Ainsi, ce sont donc des ONG privées, formées majoritairement de parents qui combattent ces pédocriminels sur le net. La 1ère a été créée par Steeven Moor dans l’archipel français de la Réunion. L’organisation est née d’une affaire de viol en ligne d’une jeune fille de son entourage. Après de nombreux combats, l’auteur des faits a finalement été arrêté. L’organisation est passée en quelques années d’une cinquantaine de bénévoles à 150 personnes. Ce sont notamment des anciennes victimes d’agressions sexuelles, incestueuses et /ou des parents qui comme Shiva visent à accomplir leur devoir de parents.

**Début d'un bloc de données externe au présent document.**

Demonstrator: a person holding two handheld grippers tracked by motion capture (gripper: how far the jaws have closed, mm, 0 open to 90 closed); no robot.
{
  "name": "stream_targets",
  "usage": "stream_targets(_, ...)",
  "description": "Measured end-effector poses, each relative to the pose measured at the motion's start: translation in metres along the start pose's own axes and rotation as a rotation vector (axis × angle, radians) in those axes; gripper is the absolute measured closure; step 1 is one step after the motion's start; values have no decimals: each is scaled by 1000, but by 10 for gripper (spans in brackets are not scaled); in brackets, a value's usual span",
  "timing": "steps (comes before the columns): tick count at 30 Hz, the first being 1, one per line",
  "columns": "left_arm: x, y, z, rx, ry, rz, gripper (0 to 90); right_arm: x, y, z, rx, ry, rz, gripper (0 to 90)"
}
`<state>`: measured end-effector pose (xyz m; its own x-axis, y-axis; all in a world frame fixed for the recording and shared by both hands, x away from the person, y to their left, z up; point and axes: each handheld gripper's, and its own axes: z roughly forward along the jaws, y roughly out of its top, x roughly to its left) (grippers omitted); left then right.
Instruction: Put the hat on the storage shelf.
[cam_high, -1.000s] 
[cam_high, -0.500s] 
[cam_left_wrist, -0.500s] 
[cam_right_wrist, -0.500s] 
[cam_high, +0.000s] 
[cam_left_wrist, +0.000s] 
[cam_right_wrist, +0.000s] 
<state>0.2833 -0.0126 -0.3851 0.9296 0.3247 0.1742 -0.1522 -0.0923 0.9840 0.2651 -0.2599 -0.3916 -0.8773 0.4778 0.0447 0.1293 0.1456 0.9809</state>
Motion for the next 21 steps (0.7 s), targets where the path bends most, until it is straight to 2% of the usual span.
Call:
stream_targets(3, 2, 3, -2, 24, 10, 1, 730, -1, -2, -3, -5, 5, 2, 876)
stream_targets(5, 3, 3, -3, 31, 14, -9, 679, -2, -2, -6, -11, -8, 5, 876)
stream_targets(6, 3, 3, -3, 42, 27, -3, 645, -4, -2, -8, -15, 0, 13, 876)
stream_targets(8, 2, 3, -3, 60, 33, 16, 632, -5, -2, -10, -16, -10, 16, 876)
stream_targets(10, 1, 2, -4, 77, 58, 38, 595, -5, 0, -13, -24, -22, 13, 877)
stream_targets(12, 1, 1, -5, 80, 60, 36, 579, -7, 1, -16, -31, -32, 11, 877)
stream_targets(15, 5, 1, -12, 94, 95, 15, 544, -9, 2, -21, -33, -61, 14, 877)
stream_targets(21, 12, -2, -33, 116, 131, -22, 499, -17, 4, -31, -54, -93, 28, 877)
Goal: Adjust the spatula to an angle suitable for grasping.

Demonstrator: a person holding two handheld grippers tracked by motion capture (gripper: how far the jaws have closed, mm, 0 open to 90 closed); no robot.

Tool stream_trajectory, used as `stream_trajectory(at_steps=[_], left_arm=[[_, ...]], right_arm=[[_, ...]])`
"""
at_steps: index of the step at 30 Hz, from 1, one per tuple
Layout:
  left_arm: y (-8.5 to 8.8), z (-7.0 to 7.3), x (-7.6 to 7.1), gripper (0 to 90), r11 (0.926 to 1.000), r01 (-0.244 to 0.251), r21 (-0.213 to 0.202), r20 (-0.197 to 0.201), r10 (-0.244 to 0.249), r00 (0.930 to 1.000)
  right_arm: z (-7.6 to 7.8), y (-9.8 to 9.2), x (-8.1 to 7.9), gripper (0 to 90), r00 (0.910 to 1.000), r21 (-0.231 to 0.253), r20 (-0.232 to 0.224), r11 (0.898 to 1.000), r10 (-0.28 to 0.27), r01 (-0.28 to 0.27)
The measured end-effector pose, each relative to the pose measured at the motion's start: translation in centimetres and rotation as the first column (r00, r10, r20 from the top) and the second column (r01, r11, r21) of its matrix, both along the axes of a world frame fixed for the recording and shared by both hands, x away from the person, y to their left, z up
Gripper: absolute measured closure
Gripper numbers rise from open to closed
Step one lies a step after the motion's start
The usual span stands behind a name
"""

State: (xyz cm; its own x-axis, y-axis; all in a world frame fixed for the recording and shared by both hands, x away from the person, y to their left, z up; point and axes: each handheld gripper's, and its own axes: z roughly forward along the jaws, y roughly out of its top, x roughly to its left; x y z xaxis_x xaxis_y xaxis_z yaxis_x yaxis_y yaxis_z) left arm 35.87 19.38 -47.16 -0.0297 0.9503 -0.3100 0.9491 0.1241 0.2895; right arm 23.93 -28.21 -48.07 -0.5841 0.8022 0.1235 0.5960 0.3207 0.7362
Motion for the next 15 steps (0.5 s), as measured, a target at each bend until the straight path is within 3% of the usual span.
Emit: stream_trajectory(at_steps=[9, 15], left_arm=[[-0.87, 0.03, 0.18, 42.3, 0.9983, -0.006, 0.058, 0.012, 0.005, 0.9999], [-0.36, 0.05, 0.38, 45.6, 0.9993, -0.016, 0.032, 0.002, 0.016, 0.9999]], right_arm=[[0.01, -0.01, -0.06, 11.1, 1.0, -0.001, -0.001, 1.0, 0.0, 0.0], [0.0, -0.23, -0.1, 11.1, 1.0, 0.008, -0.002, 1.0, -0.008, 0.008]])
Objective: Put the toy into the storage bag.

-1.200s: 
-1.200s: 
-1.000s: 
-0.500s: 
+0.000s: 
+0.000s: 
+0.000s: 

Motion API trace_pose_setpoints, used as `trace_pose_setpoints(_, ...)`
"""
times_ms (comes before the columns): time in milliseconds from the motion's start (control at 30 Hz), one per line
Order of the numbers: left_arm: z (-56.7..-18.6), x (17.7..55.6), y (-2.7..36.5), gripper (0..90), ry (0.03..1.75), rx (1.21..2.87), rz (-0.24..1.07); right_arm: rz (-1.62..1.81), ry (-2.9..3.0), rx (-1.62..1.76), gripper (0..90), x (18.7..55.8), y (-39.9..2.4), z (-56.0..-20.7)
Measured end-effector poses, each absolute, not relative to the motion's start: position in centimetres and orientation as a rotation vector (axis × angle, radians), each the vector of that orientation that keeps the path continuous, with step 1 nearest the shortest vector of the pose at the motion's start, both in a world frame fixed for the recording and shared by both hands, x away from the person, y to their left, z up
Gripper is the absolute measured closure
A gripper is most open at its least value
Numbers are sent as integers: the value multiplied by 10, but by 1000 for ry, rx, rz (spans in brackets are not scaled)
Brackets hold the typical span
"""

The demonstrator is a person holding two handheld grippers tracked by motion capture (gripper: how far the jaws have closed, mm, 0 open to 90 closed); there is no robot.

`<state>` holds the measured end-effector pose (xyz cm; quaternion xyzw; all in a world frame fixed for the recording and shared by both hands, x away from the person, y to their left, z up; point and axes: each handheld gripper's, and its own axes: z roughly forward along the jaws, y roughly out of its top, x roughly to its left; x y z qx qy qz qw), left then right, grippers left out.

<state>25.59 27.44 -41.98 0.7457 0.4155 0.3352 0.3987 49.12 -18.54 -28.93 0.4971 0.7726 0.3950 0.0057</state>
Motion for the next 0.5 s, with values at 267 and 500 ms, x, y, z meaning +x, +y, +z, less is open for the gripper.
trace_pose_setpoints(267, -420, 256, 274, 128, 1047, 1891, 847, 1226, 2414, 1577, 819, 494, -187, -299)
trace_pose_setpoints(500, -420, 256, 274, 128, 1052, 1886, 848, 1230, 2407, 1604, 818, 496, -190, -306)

Shiva est un père de famille, qui comme Steeven combat la pédocriminalité au sein de l’association Eunomie. Leurs rôles en tant que justiciers de l’ombre, visent à insérer ces réseaux pédo-criminels afin de pouvoir enquêter sur ces hommes, et par la suite les dénoncer à la police
Ce pouvoir, plus informel qu’institutionnel, a permis tout de même d’arrêter 140 personnes, et de signaler à peu un plus de 250 personnes depuis 2019. Il reste que ces enquêtes ont fait l’objet de nombreuses critiques notamment par le Garde des sceaux : Eric Dupont Moretti, qui affirmait que cela le « chagrinait beaucoup » de voir s’insérer dans le cadre juridique de simple citoyen.n.e.s. Cette tristesse témoigne de l’hypocrisie de la juridiction française et européenne, à ne pas assumer l’ampleur de ce phénomène et la gravité de ces actes sur ces enfants étrangers.
L’ambiguïté complotiste du phénomène
Enfin, il faut souligner que le phénomène n’est pas quelque chose de nouveaux dans les thèses conspirationnistes, notamment on fait référence au mouvement Qanon aux Etats-Unis. Ces théories du complot qui affirment que les élites, telle Hilary Clington, seraient à la tête d’un réseau pédophile d’enfants, est largement réfuté par ces deux organisations : celle de Moor et de Eunomie qui affirment avoir une responsabilité civile et terre à terre de prévenir ces agressions. Le problème de ces thèses conspirationnistes est la manière dont elles délégitimisent et violentent l’action effectuée par ces organisations. Aujourd’hui, les organisations souhaitent marcher avec la justice française et européenne pour en finir avec ce phénomène inhumain qui chaque jour détruit des milliers de vies.